Yesterday Adrian Lamo took the stand as a witness for the prosecution, who are desperate to nail Manning for the capital offense of aiding the enemy, the most serious of the twenty-two charges against the young soldier—but also the most ridiculous. Because members of Al Qaeda, like everyone else in the world with an Internet connection, had access to Wikileaks, Manning was their accomplice! (It’s a bit like prosecuting Nike for aiding the enemy if they had found a pair of vintage Air Jordans in bin Laden’s armoire.) The law on aiding the enemy is disturbingly vague: most capital crimes require a specific intent (mens rea) to commit the criminal act, it can’t be a matter of negligence or recklessness. Did Manning specifically intend to aid Al Qaeda? Not remotely, not even, from everything that we know.

But the prosecution has pushed hard for broader interpretation of the “aiding the enemy” charge—and they have largely succeeded. In pretrial hearings, Judge Denise Lind ruled that the prosecution must only prove that Manning had specific knowledge (not an intent) that his declassified documents would reach and help Al Qaeda—a lower, blurrier standard.
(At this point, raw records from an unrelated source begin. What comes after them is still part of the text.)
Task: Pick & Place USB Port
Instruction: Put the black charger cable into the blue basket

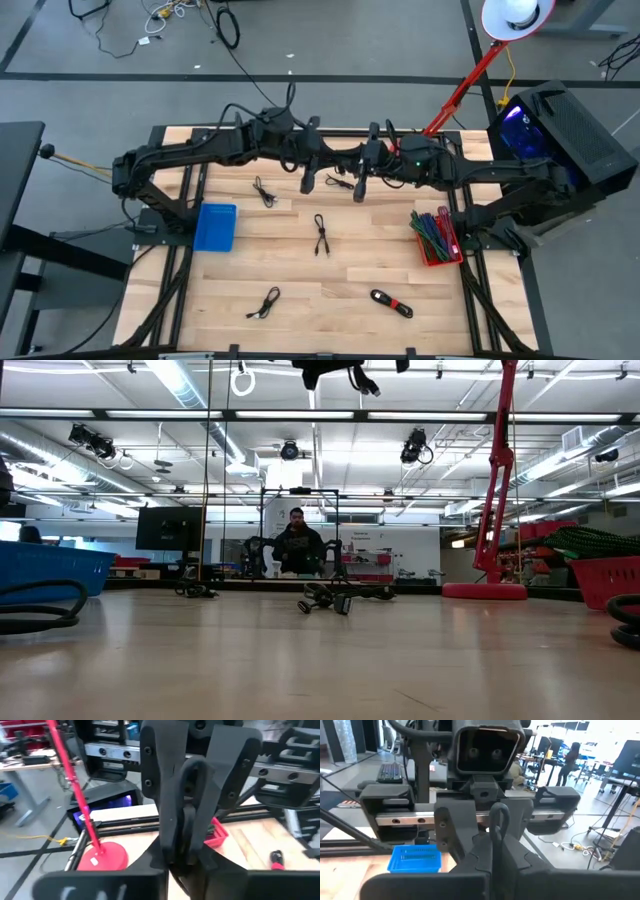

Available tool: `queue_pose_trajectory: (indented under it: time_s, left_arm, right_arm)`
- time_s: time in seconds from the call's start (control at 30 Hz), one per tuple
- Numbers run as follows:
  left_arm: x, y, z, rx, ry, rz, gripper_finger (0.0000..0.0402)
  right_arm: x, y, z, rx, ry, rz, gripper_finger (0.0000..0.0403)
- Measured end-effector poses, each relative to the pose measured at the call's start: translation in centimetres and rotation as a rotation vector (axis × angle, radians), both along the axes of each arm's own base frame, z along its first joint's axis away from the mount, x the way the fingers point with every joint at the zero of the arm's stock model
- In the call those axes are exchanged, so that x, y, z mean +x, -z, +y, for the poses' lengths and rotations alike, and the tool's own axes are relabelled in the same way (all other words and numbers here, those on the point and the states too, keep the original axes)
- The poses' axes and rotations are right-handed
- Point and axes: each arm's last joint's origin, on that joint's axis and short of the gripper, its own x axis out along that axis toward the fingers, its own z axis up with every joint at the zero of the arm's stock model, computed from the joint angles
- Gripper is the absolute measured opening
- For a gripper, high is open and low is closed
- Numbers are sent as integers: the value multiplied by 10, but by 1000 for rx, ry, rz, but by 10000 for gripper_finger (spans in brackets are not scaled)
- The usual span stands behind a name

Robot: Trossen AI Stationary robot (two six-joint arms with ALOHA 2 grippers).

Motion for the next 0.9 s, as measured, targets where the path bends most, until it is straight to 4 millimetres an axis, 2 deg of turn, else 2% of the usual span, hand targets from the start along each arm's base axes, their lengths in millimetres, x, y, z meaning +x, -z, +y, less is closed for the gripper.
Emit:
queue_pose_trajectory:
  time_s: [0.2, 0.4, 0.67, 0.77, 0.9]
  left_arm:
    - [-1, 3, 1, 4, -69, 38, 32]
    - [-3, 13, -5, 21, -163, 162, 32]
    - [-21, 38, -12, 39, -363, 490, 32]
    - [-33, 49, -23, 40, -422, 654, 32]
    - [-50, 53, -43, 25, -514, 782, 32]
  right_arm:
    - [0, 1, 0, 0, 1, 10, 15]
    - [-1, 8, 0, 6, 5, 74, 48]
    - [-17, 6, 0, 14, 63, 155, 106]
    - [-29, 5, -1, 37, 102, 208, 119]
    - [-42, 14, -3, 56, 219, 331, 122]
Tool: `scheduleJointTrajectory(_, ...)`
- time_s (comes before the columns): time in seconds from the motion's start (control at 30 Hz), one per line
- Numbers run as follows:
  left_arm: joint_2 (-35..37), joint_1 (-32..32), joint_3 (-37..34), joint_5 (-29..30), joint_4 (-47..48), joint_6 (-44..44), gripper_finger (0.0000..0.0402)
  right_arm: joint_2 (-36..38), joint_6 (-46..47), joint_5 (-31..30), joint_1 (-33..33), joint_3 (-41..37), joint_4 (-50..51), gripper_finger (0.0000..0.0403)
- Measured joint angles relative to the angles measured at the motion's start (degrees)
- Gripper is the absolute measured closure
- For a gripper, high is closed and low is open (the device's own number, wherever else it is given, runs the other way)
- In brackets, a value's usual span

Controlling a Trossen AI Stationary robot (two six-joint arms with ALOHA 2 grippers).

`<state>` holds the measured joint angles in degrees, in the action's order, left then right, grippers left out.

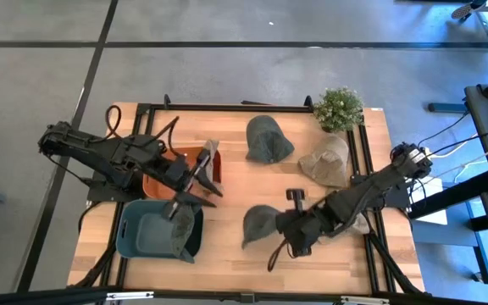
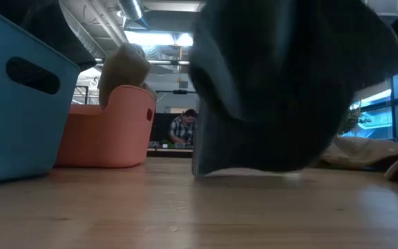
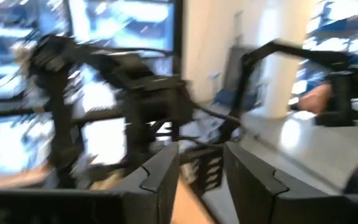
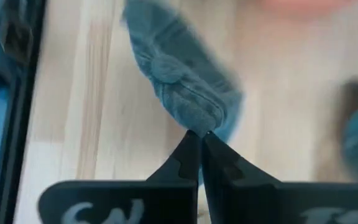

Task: Pick & Place hat
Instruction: Put the bottom gray cap into the blue bin

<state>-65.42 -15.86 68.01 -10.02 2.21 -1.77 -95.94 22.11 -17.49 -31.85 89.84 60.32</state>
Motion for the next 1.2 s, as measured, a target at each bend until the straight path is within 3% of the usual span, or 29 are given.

The prosecution has come out guns blazing to pin Manning to bin Laden, and many reporters who should know better have lapped this up. (Cf. the Atlantic’s lurid and imbecilic headline, “The Thin Line between Bradley Manning and Osama Bin Laden.”)

So it was a bit of a relief when Adrian Lamo testified yesterday that Manning had never expressed any desire to harm the United States. Manning’s attorney, David Coombs, asked Lamo if the defendant had ever voiced any intent to harm the US, desecrate the flag or aid the enemy.

“Not in those words, no.”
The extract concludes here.